(EXERCISE PROMPT) The lines below, from the one holding "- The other" through the one holding "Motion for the", are to be restated word for word, with all images left out.

(COLLECTED MATERIAL)
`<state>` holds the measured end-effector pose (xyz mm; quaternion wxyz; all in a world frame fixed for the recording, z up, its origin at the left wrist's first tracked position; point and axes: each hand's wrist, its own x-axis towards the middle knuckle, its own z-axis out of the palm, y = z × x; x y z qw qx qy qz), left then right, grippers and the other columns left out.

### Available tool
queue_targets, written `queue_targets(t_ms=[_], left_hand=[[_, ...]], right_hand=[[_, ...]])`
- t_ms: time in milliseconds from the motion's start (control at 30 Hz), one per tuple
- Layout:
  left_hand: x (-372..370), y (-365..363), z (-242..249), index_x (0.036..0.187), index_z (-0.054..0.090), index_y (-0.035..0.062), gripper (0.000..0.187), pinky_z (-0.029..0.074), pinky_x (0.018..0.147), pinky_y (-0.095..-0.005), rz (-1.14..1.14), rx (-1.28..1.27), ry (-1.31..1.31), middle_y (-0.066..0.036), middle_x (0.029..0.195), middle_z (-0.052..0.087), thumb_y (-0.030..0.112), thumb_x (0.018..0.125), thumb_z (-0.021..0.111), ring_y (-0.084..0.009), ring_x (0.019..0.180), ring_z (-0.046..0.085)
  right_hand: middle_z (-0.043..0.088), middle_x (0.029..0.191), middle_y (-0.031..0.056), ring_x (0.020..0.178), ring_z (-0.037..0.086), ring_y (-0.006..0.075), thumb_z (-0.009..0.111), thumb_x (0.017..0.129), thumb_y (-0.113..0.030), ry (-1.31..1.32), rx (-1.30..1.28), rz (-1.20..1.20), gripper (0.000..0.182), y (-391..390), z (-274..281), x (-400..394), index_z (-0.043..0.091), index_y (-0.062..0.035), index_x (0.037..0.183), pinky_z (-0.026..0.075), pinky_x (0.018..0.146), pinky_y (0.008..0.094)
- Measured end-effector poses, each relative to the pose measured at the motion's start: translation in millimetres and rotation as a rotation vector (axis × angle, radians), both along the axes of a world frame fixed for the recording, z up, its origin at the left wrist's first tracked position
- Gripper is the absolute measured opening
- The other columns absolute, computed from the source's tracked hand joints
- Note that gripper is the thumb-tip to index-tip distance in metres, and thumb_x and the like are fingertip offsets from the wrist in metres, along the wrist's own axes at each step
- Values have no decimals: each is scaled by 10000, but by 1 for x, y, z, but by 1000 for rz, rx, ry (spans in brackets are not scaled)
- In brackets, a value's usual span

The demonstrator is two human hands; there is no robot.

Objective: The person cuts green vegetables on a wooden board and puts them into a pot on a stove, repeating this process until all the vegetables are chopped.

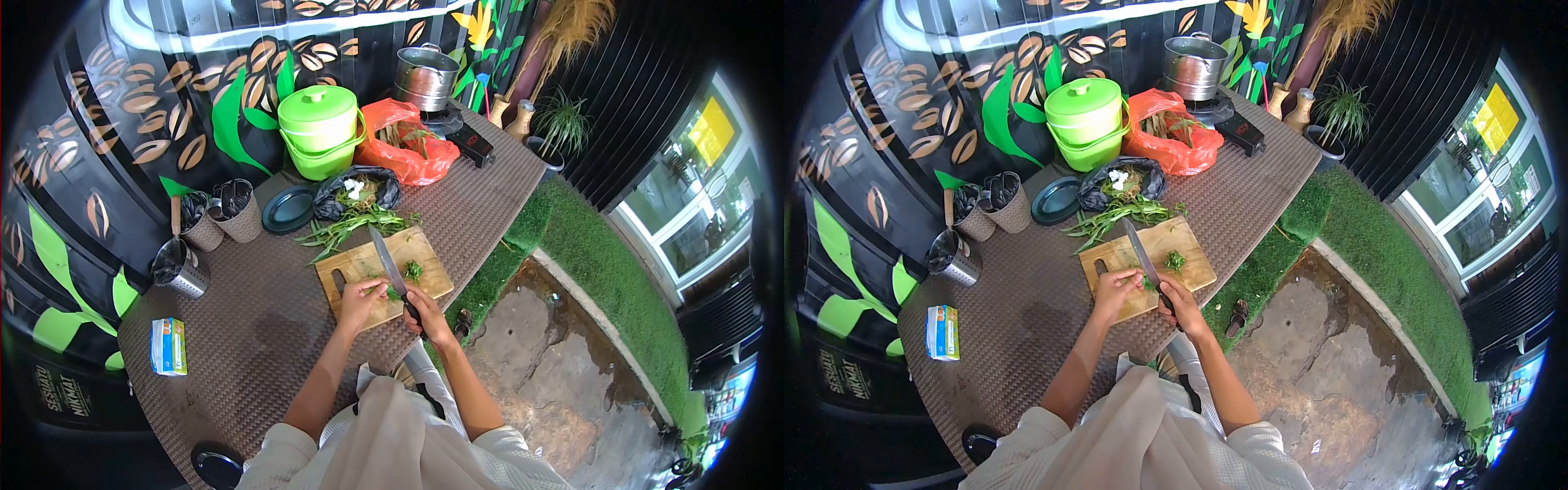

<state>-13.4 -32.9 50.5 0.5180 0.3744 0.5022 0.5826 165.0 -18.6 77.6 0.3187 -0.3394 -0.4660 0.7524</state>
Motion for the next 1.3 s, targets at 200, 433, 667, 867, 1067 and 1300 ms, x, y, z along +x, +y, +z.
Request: queue_targets(t_ms=[200,433,667,867,1067,1300], left_hand=[[3,2,-3,1039,650,-61,250,499,697,-256,3,21,-20,-76,868,659,73,832,689,-130,743,607],[3,1,8,989,650,-53,189,521,702,-272,25,82,-104,-88,857,662,61,840,674,-145,733,623],[0,3,-3,1027,630,-64,202,511,739,-263,-23,3,-148,-63,859,638,56,864,641,-134,765,602],[3,3,2,1012,642,-68,182,505,713,-260,-10,25,-144,-51,836,628,45,869,631,-124,743,588],[5,3,5,1008,656,-59,186,502,701,-257,-18,58,-118,-47,841,634,53,859,648,-123,732,589],[6,3,5,989,666,-49,183,504,700,-255,-27,64,-117,-59,842,652,63,844,671,-130,732,605]], right_hand=[[368,569,-27,434,313,54,456,981,-324,3,-17,-24,393,-2,5,-2,443,-95,1301,257,398,213],[372,569,-20,421,309,58,429,990,-299,114,-105,-32,372,0,1,4,422,-99,1303,256,387,203],[371,566,-12,414,309,60,412,993,-294,131,-104,-14,390,1,-1,6,395,-102,1332,260,383,201],[359,562,-12,410,305,68,411,989,-321,141,-137,19,426,1,0,8,372,-103,1353,263,383,208],[354,560,-13,407,299,70,398,991,-328,128,-127,51,428,0,5,8,363,-111,1358,264,386,209],[349,555,-14,403,294,68,380,997,-316,156,-149,56,415,-2,3,7,359,-106,1353,256,382,205]])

(OUTPUT BELOW)
- The other columns absolute, computed from the source's tracked hand joints
- Note that gripper is the thumb-tip to index-tip distance in metres, and thumb_x and the like are fingertip offsets from the wrist in metres, along the wrist's own axes at each step
- Values have no decimals: each is scaled by 10000, but by 1 for x, y, z, but by 1000 for rz, rx, ry (spans in brackets are not scaled)
- In brackets, a value's usual span

The demonstrator is two human hands; there is no robot.

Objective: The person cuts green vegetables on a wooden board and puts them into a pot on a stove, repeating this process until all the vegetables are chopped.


<state>-13.4 -32.9 50.5 0.5180 0.3744 0.5022 0.5826 165.0 -18.6 77.6 0.3187 -0.3394 -0.4660 0.7524</state>
Motion for the next 1.3 s, targets at 200, 433, 667, 867, 1067 and 1300 ms, x, y, z along +x, +y, +z.

Nothing further is needed for this exercise.